Thursday, March 17, 2011

Creeping Creedalism, Batman!

What words are missing in this page that I found on the Starr King web site?
Unitarian Universalists covenant to affirm and promote:
The inherent worth and dignity of every person
Justice, equity and compassion in human relations
Acceptance of one another and encouragement to …..
Unitarian Universalists will recognize the Seven Priniciples, taken from the UUA By-Laws and the front of the hymnal. The By-Laws read, "the Member Congregations covenant to affirm and promote….," but Starr King says individual UUs, a very different thing.  I have seen the exact same re-wording elsewhere, including the bulletin board of my own home congregation.

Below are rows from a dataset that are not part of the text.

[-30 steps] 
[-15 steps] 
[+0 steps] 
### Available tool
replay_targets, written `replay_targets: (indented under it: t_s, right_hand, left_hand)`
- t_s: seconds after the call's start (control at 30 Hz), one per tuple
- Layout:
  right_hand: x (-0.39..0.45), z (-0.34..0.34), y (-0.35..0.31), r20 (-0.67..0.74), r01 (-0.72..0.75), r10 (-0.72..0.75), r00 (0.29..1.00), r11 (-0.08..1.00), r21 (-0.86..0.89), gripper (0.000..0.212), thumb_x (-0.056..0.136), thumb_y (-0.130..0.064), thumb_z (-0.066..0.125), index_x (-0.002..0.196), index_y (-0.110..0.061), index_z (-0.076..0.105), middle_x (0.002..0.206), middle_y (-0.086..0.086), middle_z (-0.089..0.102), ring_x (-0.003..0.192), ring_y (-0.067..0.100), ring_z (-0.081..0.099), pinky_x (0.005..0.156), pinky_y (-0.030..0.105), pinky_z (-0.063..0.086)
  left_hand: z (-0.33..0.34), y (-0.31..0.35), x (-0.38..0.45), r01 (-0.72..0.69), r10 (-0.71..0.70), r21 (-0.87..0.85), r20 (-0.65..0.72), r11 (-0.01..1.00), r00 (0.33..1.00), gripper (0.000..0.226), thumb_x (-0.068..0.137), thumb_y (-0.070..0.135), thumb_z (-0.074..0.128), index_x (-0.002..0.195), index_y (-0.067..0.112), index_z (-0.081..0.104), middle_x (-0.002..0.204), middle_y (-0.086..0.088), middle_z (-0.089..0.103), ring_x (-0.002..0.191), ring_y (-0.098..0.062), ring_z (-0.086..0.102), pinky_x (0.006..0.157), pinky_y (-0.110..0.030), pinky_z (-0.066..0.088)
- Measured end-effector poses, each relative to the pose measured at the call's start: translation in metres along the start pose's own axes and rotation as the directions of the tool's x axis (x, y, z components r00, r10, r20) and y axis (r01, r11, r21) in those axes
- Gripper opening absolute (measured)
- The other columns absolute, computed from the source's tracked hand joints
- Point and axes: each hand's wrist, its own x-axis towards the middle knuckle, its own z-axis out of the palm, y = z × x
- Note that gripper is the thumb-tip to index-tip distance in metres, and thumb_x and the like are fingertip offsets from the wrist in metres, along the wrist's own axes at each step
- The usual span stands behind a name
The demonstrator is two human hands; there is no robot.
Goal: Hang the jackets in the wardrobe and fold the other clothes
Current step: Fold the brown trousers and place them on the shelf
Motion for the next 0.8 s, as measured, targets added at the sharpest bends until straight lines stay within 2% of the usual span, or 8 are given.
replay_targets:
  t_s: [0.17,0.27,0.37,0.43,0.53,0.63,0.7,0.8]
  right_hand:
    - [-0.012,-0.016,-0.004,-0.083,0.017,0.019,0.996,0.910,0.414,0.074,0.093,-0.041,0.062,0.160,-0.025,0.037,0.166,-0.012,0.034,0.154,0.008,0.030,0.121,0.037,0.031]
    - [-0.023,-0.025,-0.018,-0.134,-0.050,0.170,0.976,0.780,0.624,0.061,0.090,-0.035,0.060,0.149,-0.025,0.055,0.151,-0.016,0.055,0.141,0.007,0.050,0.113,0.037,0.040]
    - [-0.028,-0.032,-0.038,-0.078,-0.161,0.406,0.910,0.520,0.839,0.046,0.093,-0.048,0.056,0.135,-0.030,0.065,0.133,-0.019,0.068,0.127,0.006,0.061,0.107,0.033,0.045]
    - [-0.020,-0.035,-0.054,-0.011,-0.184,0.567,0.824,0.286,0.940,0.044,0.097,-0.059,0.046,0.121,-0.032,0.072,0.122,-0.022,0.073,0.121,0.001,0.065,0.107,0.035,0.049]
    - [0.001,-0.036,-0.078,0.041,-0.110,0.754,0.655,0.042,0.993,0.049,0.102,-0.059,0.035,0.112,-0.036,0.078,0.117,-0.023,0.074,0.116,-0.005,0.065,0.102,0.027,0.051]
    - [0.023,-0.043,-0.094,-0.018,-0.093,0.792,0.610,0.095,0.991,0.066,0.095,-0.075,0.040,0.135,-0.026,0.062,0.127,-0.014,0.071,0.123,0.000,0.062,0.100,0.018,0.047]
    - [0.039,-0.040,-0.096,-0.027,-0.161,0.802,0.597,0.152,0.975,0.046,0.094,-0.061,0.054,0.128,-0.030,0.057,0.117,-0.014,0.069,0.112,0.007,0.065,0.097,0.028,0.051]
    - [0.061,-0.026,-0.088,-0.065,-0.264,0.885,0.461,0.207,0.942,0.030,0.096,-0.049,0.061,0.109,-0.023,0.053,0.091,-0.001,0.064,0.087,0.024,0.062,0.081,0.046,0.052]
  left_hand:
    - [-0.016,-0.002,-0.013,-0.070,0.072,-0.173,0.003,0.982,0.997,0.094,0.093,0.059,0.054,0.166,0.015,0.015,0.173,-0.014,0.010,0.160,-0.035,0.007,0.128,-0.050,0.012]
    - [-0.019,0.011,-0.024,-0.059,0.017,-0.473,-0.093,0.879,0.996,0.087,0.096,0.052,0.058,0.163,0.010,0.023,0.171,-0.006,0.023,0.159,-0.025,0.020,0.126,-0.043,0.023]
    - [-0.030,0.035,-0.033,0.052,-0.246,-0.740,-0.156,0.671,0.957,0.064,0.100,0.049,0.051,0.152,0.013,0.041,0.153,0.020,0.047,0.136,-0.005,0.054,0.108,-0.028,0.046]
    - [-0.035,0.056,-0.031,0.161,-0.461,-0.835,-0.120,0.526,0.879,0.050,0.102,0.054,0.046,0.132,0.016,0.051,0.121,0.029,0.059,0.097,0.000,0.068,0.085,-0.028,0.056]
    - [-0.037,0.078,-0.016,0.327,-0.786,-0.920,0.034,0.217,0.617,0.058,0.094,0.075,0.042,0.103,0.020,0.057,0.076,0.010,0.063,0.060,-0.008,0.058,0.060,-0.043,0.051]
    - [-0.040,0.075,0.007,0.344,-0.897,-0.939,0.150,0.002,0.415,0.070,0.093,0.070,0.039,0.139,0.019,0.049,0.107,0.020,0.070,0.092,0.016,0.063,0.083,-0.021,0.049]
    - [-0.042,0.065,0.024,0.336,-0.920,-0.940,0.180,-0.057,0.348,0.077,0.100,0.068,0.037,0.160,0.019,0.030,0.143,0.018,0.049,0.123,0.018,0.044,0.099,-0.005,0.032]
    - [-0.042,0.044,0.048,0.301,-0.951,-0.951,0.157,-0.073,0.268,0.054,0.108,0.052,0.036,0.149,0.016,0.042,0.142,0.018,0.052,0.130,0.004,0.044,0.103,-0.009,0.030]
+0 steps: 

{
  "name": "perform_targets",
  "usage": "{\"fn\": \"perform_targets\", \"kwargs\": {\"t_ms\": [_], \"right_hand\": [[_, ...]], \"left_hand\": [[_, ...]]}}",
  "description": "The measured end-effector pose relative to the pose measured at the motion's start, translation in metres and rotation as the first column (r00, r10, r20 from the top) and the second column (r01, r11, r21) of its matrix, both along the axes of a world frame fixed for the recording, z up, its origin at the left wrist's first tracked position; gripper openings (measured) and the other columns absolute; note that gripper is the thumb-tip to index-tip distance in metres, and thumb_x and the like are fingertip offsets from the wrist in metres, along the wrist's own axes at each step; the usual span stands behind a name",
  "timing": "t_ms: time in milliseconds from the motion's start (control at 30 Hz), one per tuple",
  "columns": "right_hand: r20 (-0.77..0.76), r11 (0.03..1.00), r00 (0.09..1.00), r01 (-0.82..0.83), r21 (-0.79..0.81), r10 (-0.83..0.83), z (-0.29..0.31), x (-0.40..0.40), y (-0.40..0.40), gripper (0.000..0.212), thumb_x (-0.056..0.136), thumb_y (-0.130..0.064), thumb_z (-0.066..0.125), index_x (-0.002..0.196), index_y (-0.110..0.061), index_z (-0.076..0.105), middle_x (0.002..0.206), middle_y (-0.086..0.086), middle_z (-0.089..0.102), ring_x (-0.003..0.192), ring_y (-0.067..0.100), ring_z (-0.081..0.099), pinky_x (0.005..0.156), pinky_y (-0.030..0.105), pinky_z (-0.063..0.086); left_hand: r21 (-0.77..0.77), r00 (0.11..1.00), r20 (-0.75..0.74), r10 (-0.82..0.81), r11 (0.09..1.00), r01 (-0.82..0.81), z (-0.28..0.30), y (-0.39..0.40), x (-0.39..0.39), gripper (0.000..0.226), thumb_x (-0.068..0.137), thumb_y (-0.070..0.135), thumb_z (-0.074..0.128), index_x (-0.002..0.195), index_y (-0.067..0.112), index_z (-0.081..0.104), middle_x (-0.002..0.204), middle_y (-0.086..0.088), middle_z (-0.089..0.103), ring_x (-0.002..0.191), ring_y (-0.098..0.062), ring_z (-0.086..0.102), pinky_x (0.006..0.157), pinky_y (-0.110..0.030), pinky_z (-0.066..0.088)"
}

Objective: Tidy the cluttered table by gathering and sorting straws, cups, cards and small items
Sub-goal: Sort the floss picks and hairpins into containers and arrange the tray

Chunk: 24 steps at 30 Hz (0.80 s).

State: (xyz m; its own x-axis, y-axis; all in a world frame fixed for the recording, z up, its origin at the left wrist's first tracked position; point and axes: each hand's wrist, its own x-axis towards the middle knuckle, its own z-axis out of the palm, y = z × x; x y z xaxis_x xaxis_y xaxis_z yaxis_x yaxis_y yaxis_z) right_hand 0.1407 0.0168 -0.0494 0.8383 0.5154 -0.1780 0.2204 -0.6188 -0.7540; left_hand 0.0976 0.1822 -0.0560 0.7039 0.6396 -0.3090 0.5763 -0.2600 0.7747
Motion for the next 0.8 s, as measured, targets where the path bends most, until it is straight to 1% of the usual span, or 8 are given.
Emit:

In the context of the By-Laws, these are just some principles for which an association of congregations is formed. But minus the "congregations affirm" wording, this starts to look like creeping creedalism.

And there is zero mention of the Sources, as if Unitarian Universalism sprung fully formed from the brow of Zeus.  In 1961, the Sources came first; in 1986 they moved to second place; now they apparently don't rate a mention on the seminary's web page.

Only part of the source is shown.